Chicago in crisis: what it's like to lose 24 friends to gun violence
The Chicago police department has a serious problem with race.
That was the finding of a scathing report released this week, which concluded that the police appear to "have no regard for the sanctity of life when it comes to people of colour."
The task force behind the report, assembled by Chicago Mayor Rahm Emanuel, looked at 400 police shootings between 2008 and 2015. Three-quarters of the people wounded or killed in those shootings were black.
The report comes as Chicago struggles with an alarming surge in violence. The city is on track to have more than 500 killings this year — far outpacing last year's murder rate, which was the highest of any city in the United States.

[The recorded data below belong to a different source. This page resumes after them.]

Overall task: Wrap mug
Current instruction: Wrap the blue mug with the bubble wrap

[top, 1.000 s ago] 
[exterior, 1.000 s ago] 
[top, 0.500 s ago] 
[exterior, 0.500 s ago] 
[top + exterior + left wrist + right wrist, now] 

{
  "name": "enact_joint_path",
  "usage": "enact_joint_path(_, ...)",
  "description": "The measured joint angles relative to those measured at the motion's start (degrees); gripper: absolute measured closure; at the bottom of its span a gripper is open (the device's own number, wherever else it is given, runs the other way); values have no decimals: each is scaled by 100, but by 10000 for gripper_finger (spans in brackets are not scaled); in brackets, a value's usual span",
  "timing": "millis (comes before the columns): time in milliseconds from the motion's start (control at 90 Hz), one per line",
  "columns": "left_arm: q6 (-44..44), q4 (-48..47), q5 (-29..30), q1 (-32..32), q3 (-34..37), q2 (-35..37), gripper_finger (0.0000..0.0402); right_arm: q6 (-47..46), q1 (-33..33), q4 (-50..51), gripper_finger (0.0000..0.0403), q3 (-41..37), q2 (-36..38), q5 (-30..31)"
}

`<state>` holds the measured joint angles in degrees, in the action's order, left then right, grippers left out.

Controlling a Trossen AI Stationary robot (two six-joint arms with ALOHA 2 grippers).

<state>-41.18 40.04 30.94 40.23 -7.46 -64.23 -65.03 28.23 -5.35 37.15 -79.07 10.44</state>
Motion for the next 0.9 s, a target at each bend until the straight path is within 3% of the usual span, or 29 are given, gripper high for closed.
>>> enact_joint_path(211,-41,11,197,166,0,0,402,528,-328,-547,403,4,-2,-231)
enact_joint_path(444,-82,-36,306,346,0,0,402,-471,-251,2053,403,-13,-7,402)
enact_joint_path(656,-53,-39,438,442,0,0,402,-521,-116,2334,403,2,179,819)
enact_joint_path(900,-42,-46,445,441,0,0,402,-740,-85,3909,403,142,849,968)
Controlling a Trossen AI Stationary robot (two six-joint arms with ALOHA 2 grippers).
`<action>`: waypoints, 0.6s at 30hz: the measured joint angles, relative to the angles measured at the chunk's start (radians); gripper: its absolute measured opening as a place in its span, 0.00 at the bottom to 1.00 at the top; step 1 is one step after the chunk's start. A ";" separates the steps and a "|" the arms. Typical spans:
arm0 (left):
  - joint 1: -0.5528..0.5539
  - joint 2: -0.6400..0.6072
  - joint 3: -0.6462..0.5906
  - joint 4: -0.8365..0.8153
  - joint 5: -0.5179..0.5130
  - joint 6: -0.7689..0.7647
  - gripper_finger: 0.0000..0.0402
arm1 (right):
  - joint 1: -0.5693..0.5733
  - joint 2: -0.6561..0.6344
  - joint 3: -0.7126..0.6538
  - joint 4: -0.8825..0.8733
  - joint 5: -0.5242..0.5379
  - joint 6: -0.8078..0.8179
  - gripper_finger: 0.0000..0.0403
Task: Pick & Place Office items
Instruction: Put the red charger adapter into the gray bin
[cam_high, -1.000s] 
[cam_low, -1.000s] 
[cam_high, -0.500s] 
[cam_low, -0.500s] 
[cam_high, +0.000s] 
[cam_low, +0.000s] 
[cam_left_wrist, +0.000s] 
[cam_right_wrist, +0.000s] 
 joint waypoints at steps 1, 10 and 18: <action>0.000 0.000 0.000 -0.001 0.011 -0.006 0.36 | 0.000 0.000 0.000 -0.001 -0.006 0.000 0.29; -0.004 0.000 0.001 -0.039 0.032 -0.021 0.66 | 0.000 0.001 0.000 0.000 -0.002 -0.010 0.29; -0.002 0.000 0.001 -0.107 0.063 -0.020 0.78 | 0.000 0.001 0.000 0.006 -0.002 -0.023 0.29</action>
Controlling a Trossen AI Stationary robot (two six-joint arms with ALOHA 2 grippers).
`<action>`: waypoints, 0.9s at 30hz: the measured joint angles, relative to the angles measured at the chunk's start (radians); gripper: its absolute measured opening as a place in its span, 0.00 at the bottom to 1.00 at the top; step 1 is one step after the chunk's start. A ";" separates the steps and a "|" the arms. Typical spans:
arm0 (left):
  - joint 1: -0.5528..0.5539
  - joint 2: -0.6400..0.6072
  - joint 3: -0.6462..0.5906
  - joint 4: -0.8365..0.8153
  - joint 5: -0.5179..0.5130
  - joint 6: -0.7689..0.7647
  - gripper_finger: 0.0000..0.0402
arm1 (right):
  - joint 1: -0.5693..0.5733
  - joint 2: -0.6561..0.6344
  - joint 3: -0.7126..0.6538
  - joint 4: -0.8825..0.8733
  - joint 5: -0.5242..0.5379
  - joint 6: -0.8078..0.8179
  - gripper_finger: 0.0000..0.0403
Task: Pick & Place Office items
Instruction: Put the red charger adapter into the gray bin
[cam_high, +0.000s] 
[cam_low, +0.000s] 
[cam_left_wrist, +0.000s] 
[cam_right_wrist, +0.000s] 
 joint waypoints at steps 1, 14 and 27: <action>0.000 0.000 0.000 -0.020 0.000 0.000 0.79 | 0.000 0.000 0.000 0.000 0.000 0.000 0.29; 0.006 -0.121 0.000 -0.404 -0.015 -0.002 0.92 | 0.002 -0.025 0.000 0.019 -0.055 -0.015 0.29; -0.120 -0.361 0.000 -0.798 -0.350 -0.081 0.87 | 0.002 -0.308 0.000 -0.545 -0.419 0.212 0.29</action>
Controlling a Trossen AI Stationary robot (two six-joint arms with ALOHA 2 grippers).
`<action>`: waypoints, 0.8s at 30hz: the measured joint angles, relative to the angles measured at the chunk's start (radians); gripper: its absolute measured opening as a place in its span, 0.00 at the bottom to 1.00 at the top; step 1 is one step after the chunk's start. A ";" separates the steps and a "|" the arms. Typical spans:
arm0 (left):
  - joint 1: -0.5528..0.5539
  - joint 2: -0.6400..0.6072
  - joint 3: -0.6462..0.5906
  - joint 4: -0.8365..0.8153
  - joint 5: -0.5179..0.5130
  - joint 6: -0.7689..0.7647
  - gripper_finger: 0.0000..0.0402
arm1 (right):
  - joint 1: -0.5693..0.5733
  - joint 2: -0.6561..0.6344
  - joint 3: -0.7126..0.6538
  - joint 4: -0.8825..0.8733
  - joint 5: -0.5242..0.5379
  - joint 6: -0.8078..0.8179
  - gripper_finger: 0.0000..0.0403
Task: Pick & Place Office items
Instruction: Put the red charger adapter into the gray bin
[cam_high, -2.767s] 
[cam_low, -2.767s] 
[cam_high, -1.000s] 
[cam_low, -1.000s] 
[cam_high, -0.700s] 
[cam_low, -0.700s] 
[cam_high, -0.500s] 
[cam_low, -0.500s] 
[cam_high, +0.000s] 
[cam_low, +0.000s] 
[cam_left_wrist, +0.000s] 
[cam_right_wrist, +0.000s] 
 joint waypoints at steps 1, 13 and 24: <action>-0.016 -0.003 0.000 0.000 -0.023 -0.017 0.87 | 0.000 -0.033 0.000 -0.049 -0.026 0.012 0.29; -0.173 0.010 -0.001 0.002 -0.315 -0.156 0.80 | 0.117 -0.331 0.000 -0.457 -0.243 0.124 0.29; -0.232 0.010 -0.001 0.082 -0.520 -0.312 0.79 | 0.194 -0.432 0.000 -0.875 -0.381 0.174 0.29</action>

Already, more than 130 people have been shot dead — more than in New York and Los Angeles combined.
That violence is all too familiar to anti-gun activist Camiella Williams, who lost her 24th friend to gun violence last month.
A gun made me feel powerful.- Camiellia Williams
Williams has gone to so many funerals that she says she is becoming numb to the violence in her city. But she is not counting on the police for justice.
"I know the police is not going to catch these people," she says.
A former gang member who got her first gun at age 13, Williams understands the pressures that push people to become violent.
"What I was exposed to in my community — shooting all day, fighting … You begin to say, 'Look, I'm tired of fighting. I'm taking the hits and the blows, so now I've gotta get a gun.' And a gun made feel powerful."
Williams left gang life after she found out she was pregnant. She now lives in the suburbs of Chicago and has a 9 year-old son. These days, she works as a teacher, helping at-risk youth to navigate their neighbourhoods and break the cycle of violence.
It can be discouraging. But she says she won't stop. "If I give up," she says, "what message is that sending to the people I'm trying to help?"